Golden trout | |
---|---|
Scientific classification | |
Domain: | Eukaryota |
Kingdom: | Animalia |
Phylum: | Chordata |
Class: | Actinopterygii |
Order: | Salmoniformes |
Family: | Salmonidae |
Genus: | Oncorhynchus |
Species: | |
Subspecies: | O. m. aguabonita |
Trinomial name | |
Oncorhynchus mykiss aguabonita | |
Kern River trout range map |
The Californiagolden trout (Oncorhynchus aguabonita or Oncorhynchus mykiss aguabonita) is a species of trout native to California. The golden trout is normally found in the Golden Trout Creek (tributary to the Kern River), Volcano Creek (tributary to Golden Trout Creek), and the South Fork Kern River. The Golden trout is the official freshwater state fish of California since 1947. [2] [3]
The California golden trout is closely related to two rainbow trout subspecies. The Little Kern golden trout (O. m. whitei), found in the Little Kern River basin, and the Kern River rainbow trout (O. m. gilberti), found in the Kern River system. Together, these three trout form what is sometimes referred to as the "golden trout complex". [4]
Originally the golden trout was described as a subspecies of the salmon species, with a name Salmo mykiss agua-bonita, [5] and it is still often considered a subspecies (now called Oncorhynchus mykiss aguabonita) along with several other rainbow trout subspecies commonly known as redband trout.
FishBase and the Catalog of Fishes however now (2014) list O. aguabonita as an independent species rather than as subspecies of O. mykiss. [5] [6] Likewise, while ITIS lists O. m. whitei and O. m. gilberti as subspecies of O. mykiss, [7] O. aguabonita instead is listed as a full species. [1] [8]

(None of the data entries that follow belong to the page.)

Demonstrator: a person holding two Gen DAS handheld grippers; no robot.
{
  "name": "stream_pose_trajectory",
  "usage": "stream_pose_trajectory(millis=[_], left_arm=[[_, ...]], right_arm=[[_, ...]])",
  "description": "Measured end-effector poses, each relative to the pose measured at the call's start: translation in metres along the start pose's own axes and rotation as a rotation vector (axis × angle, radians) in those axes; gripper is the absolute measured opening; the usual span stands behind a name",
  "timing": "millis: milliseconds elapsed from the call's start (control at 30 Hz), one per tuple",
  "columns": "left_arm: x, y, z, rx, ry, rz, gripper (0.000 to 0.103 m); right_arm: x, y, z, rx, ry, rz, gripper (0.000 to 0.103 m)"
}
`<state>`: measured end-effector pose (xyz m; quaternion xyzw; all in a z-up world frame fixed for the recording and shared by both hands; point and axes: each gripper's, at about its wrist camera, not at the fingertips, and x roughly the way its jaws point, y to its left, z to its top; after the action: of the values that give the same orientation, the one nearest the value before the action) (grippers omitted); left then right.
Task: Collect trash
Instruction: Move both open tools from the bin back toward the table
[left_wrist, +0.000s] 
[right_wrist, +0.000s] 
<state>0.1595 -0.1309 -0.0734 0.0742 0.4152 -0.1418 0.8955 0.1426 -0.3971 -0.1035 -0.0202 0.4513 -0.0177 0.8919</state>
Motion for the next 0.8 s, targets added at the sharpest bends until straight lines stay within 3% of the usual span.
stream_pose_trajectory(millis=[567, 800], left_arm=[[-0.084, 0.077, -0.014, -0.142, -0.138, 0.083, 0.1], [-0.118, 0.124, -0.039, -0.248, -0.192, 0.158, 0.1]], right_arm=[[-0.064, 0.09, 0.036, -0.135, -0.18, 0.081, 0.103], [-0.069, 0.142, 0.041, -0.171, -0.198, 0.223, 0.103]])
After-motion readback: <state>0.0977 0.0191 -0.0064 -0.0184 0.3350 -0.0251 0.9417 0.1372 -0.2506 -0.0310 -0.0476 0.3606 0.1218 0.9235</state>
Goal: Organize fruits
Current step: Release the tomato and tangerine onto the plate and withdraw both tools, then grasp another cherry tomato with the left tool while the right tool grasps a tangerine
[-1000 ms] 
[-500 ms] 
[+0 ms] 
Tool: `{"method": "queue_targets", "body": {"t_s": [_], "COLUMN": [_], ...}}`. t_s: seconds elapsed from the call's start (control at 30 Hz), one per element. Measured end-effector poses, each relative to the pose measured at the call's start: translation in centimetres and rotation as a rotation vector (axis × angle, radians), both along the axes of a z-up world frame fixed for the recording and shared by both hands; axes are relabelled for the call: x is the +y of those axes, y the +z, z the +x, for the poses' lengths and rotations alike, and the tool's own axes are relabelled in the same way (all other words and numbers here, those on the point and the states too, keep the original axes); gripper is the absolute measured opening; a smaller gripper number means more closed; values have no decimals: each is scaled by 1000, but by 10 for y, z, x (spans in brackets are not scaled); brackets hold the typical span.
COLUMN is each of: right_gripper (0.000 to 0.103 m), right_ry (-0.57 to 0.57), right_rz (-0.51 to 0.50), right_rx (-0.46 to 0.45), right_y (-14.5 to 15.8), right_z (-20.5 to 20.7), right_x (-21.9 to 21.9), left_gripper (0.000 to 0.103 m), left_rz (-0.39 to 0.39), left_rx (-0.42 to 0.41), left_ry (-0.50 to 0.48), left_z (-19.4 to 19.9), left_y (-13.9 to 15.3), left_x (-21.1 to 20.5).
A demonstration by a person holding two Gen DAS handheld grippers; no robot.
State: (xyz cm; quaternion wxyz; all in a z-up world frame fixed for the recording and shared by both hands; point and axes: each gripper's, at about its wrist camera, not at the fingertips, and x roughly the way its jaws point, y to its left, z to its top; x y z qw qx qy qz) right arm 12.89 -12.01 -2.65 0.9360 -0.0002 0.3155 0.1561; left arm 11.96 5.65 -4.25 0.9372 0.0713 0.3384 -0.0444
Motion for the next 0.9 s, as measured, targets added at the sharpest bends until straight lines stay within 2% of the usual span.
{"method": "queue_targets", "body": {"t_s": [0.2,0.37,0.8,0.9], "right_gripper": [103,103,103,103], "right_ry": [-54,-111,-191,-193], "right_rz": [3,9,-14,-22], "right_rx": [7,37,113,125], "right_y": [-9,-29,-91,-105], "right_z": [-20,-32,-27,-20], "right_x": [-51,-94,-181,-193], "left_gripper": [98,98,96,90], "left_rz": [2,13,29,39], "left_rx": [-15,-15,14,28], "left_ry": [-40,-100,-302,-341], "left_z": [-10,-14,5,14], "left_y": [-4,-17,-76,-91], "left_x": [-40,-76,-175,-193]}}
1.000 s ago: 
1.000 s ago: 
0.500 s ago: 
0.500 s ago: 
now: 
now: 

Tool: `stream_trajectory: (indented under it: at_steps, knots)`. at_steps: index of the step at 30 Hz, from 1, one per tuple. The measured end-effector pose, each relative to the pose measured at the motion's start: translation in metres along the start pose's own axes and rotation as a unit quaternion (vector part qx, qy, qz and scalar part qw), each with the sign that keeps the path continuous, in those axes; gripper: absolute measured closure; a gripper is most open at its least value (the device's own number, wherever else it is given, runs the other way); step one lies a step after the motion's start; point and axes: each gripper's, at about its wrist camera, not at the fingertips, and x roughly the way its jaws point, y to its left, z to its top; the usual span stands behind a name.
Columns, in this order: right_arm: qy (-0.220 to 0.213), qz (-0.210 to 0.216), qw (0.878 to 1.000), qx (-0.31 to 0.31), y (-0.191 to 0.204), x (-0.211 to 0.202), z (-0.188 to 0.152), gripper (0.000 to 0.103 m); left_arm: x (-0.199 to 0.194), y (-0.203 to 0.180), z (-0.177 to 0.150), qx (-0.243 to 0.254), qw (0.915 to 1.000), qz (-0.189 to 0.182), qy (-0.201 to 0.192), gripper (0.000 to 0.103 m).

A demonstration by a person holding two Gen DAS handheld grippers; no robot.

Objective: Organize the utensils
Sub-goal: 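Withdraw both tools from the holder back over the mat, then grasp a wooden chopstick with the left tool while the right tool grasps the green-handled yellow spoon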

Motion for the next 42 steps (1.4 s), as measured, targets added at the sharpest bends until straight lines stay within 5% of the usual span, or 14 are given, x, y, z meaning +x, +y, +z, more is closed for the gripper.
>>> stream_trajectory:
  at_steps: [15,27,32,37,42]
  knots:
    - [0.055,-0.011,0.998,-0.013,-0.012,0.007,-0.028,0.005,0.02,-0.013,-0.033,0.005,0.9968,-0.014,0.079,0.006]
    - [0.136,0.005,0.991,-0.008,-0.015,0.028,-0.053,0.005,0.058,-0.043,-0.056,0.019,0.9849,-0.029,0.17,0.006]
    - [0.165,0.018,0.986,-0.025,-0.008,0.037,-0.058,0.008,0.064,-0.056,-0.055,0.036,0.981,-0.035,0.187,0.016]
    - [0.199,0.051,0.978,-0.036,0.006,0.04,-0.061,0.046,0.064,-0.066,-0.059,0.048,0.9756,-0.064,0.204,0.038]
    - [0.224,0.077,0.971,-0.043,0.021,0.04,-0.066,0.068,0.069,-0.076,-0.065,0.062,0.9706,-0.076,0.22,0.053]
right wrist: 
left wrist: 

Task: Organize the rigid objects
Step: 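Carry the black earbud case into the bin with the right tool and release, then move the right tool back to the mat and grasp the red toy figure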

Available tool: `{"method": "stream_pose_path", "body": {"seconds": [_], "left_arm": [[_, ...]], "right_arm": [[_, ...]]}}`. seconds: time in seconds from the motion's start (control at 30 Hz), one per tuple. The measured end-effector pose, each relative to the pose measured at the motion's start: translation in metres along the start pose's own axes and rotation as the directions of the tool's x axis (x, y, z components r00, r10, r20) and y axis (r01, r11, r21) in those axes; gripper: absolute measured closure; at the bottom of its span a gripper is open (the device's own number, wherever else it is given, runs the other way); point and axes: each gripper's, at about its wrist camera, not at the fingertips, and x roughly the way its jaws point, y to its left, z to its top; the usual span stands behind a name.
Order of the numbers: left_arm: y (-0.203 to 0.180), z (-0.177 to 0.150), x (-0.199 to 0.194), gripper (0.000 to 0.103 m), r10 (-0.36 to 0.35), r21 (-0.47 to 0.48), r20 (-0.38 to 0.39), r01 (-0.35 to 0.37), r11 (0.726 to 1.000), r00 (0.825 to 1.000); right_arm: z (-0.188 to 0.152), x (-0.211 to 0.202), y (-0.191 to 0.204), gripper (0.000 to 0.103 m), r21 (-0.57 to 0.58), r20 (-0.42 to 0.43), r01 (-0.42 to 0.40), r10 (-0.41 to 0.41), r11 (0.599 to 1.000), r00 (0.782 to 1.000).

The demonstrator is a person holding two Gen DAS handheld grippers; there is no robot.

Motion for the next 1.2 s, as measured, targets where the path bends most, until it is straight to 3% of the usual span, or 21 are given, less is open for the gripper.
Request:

The golden trout has golden flanks with red, horizontal bands along the lateral lines on each side and about 10 dark, vertical, oval marks (called "parr marks") on each side. Dorsal, lateral and anal fins have white leading edges. In their native habitat, adults range from 6 to 12 inches (15 to 30 cm) long. Fish over 12 inches (30 cm) are considered large. Golden trout that have been transplanted to lakes have been recorded up to 11 pounds (5.0 kg).
The golden trout should be distinguished from the similarly named golden rainbow trout, also known as the palomino trout. The golden rainbow is a color variant of the rainbow trout. [9]
The golden trout is commonly found at elevations from 6,890 feet (2,100 m) to 10,000 feet (3,000 m) above sea level, and is native to California's southern Sierra Nevada mountains. Outside of its native range in California, Golden trout are more often found in cirques and creeks in wilderness areas around 10,500–12,000 feet (3,200–3,700 m) elevation, often in higher passes that are not passable without crampons, ice axes, and ropes until after the Fourth of July. [10] Their preferred water temperature is 58 to 62 °F (14 to 17 °C) but they can tolerate temperatures in degraded streams on the Kern Plateau as high as 70 °F (21 °C) so long as those waters cool during the night. [10] The only other species of fish indigenous to the native range of California golden trout is the Sacramento sucker (Catostomus occidentalis occidentalis). [11]
The Wyoming Game & Fish Department state record golden trout measured 28 in (71 cm) and weighed 11.25 lb (5.10 kg), caught in Cooks Lake, Wyoming in 1948. [12] The IGFA "All-Tackle Length Record" for O. m. aguabonita measured 21 in (53 cm) caught in Golden Lake, Wyoming in 2012. [13]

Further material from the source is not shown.